Company at a glance: Colfax Corporation (CFX)

Sector, industry: Industrials, Specialty Industrial Machinery

Market Cap: 2.10 billions

Revenues TTM: 4.00 billions

Colfax Corporation operates as a diversified technology company worldwide. The company operates in two segments, Fabrication Technology and Medical Technology. The Fabrication Technology segment formulates, develops, manufactures, and supplies consumable products and equipment for use in cutting, joining, and automated welding, as well as gas control equipment. It also provides welding consumables comprising electrodes, cored and solid wires, and fluxes using a range of specialty and other materials; and cutting consumables, such as electrodes, nozzles, and shields and tips.
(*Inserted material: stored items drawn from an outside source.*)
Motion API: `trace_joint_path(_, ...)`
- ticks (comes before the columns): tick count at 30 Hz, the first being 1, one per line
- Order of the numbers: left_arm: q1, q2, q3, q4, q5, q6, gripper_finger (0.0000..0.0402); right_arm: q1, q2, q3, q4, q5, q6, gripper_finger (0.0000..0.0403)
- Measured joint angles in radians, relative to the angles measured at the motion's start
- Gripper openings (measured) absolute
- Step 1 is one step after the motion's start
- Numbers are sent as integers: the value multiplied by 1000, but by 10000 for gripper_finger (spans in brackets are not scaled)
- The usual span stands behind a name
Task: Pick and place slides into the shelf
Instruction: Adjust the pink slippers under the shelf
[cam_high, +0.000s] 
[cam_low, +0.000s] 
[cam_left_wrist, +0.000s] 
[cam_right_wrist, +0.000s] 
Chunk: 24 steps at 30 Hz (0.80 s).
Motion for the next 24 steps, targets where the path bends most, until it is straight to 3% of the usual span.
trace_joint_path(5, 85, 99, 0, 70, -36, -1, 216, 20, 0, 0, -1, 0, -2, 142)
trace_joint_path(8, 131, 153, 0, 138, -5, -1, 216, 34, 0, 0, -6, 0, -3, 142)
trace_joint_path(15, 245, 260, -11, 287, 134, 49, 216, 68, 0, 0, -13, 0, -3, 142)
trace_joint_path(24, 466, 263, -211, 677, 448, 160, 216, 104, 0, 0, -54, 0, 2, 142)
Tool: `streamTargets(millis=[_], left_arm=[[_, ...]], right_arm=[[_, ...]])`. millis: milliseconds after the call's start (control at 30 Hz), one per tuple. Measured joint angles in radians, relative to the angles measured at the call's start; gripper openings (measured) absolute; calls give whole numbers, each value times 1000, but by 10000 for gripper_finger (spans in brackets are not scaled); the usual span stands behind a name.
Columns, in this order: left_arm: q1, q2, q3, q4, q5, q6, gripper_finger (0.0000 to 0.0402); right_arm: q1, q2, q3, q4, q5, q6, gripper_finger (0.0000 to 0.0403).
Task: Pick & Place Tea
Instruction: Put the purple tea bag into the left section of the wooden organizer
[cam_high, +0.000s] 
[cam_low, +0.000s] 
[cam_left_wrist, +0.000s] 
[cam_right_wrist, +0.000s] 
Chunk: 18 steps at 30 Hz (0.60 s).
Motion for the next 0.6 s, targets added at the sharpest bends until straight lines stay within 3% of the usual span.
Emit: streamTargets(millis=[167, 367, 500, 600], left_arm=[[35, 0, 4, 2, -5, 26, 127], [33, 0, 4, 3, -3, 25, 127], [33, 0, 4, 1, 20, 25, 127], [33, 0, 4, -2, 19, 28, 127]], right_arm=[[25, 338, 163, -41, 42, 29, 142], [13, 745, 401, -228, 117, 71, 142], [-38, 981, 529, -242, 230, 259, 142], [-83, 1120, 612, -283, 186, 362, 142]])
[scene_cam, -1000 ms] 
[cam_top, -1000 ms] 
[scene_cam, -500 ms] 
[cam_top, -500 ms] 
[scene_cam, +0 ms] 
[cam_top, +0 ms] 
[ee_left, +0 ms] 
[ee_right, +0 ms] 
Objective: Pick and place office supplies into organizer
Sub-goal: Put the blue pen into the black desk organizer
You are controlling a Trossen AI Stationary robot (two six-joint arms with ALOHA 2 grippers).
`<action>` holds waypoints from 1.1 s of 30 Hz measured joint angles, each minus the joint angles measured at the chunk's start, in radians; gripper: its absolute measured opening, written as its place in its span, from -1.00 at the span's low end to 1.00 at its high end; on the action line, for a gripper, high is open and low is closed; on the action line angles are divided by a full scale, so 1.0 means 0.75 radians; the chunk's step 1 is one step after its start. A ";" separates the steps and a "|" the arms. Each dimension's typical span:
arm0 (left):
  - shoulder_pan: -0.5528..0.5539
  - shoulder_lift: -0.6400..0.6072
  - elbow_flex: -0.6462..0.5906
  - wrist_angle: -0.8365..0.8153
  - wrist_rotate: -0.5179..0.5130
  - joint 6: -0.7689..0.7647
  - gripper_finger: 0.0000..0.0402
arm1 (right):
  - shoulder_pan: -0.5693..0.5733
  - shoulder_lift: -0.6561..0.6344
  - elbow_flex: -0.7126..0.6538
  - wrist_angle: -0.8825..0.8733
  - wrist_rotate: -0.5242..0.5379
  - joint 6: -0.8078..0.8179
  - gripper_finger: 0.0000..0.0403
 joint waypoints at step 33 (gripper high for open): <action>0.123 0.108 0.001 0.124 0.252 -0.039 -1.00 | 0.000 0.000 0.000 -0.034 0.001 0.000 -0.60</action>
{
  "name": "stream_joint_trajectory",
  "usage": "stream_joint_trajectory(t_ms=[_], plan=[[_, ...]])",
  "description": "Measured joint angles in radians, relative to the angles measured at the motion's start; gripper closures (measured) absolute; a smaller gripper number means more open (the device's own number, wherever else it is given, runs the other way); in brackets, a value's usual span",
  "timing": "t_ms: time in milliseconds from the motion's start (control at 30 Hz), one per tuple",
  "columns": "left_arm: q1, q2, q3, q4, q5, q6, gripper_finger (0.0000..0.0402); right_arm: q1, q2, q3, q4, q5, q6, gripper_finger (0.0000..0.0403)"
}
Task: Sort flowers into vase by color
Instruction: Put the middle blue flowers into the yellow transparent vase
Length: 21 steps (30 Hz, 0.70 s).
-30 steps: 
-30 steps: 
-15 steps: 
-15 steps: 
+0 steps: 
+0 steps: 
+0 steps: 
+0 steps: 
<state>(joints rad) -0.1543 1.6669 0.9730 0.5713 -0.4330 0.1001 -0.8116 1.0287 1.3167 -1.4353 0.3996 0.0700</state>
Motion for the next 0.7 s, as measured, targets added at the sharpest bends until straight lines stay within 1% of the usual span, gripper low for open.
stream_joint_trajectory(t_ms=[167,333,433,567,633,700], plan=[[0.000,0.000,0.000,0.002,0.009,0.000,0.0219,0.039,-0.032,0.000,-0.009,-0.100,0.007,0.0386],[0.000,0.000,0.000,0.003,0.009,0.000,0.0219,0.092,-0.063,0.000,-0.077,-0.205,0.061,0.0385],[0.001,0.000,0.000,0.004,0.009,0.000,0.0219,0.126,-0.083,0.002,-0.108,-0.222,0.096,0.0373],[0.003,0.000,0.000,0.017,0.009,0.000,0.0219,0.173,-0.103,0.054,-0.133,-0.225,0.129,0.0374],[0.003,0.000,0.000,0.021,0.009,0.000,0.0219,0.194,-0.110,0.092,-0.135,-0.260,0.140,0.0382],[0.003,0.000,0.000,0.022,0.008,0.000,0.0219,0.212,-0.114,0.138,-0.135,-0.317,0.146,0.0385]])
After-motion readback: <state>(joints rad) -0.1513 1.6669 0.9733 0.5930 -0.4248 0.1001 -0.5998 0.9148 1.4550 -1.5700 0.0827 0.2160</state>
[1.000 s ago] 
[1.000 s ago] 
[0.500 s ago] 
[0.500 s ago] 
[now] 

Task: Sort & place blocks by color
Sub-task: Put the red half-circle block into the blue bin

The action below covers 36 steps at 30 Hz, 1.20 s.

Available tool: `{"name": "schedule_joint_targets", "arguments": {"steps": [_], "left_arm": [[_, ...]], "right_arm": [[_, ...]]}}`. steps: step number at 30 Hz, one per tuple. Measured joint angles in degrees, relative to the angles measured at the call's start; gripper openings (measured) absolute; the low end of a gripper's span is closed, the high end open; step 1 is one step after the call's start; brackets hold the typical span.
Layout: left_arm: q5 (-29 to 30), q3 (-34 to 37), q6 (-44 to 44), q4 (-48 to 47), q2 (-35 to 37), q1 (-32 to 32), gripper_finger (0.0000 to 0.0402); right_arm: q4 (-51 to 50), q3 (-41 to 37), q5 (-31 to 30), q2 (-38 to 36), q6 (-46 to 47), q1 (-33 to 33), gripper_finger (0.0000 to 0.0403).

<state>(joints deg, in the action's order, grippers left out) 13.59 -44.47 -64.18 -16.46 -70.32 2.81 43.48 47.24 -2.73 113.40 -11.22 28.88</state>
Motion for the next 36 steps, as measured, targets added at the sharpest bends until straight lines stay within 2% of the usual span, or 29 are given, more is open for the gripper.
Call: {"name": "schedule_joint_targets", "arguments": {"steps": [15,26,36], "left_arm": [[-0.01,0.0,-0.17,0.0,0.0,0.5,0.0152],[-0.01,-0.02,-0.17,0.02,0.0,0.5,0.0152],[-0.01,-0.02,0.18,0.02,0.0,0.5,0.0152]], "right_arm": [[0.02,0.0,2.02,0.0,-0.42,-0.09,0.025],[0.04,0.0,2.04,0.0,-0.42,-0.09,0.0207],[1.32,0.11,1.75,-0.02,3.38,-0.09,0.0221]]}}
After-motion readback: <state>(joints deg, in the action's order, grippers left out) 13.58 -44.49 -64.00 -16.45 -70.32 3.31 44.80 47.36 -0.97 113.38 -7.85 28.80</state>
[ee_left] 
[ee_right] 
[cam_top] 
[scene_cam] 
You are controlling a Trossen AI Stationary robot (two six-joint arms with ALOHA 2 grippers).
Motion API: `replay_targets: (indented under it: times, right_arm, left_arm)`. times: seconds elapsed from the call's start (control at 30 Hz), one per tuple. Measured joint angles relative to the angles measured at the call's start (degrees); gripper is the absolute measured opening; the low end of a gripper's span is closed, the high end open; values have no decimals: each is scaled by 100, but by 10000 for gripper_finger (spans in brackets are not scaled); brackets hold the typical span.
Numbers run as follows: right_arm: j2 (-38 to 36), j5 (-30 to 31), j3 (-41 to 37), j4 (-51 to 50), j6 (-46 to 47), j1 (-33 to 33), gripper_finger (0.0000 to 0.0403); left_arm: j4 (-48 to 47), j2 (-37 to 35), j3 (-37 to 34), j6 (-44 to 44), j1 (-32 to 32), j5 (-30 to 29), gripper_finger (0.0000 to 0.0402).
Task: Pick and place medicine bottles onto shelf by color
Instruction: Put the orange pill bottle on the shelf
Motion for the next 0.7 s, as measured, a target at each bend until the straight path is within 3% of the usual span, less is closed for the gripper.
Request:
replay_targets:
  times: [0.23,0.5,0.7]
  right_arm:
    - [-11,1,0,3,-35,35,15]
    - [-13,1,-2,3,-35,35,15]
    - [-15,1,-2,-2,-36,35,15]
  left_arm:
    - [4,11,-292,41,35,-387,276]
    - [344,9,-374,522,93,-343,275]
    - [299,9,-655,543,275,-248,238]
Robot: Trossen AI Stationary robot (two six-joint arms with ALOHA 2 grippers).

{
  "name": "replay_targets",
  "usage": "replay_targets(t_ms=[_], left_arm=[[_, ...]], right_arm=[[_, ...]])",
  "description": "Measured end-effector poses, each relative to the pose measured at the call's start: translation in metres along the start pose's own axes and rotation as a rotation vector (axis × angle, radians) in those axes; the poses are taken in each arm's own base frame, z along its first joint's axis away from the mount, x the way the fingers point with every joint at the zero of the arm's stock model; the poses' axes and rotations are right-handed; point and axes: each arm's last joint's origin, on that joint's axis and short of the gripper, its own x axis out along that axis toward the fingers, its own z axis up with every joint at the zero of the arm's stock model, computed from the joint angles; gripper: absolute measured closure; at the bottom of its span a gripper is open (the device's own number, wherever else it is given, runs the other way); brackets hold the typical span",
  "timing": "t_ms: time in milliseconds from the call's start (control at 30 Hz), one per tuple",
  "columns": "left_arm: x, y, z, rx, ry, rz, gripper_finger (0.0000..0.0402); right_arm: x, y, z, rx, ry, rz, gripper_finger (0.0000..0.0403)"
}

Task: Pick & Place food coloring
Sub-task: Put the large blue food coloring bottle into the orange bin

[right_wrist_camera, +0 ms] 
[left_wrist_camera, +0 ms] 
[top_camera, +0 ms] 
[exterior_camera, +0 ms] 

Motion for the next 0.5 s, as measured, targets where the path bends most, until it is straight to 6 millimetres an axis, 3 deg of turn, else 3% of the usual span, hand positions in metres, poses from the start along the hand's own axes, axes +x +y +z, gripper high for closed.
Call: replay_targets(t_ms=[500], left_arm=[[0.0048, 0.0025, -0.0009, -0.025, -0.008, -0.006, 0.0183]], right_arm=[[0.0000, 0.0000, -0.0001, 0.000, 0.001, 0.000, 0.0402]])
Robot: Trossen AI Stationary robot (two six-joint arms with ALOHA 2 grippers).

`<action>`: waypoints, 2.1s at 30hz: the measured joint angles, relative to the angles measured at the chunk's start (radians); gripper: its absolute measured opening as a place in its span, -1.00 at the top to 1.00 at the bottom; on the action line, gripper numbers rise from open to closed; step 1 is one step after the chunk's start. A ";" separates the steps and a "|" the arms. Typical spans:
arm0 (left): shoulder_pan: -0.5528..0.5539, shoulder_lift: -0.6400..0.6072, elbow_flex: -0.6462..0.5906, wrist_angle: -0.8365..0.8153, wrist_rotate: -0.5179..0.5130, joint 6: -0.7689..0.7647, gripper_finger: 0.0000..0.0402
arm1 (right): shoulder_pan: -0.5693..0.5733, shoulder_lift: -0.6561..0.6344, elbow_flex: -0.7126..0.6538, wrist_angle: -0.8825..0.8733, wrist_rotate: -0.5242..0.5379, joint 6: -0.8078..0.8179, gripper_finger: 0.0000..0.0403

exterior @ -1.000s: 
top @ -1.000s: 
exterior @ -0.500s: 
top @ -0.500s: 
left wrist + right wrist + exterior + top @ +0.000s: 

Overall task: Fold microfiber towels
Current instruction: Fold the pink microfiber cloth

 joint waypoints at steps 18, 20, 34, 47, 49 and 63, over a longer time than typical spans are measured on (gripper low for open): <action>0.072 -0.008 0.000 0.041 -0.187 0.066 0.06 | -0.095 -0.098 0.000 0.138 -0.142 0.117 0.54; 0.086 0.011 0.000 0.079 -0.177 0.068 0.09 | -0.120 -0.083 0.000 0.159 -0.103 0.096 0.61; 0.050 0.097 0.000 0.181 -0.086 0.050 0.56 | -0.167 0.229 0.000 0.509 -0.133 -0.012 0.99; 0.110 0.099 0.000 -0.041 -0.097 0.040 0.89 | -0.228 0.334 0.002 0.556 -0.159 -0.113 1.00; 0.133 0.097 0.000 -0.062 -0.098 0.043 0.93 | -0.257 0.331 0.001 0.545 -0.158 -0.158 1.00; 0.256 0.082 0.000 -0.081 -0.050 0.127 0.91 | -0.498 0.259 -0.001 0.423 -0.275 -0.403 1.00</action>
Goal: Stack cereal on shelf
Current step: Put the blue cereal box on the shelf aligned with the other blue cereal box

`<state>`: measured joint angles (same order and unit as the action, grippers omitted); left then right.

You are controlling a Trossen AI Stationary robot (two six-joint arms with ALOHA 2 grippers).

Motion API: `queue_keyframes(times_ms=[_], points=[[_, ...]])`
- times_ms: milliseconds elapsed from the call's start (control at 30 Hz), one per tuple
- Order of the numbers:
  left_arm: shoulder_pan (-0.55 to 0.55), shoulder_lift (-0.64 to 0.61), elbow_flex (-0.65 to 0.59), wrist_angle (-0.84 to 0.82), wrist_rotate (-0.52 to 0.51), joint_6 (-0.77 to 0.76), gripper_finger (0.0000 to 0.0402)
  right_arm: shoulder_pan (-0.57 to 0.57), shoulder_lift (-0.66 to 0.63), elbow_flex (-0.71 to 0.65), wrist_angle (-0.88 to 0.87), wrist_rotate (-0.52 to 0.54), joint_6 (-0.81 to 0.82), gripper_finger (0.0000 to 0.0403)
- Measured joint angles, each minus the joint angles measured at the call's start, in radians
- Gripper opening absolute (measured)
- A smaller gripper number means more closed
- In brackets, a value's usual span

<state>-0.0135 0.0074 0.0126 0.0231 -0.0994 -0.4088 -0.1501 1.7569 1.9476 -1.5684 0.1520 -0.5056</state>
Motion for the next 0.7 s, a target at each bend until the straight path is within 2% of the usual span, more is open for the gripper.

This segment sells its products through independent distributors and direct sales to the general industry, construction, infrastructure, transportation, energy, renewable energy, and medical and life sciences markets principally under the ESAB brand. The Medical Technology segment develops, manufactures, and distributes medical device products used by orthopedic specialists, surgeons, primary care physicians, pain management specialists, physical therapists, podiatrists, chiropractors, athletic trainers, and other healthcare professionals to treat patients with musculoskeletal conditions resulting from degenerative diseases, deformities, traumatic events, and sports related injuries. It offers rigid and soft orthopedic bracings, hot and cold therapy products, bone growth stimulators, vascular therapy systems and compression garments, therapeutic shoes and inserts, electrical stimulators used for pain management, and physical therapy products; and a suite of reconstructive joint products for the hip, knee, shoulder, elbow, foot, ankle, and finger. This segment sells its products through independent distributors, such as healthcare professionals, consumer retail stores, and pharmacies; and directly under the DJO brand. Colfax Corporation was founded in 1860 and is headquartered in Wilmington, Delaware.

Awarener score: 4.9

Conclusion

The higher the Awarener score, the more bang you get for the buck. It measures how much genuine funds the company generates for the stock price paid (Average), the business stability (Modest) and growth (Modest), and the company's inclination to return cash to the stockholders (Very poor).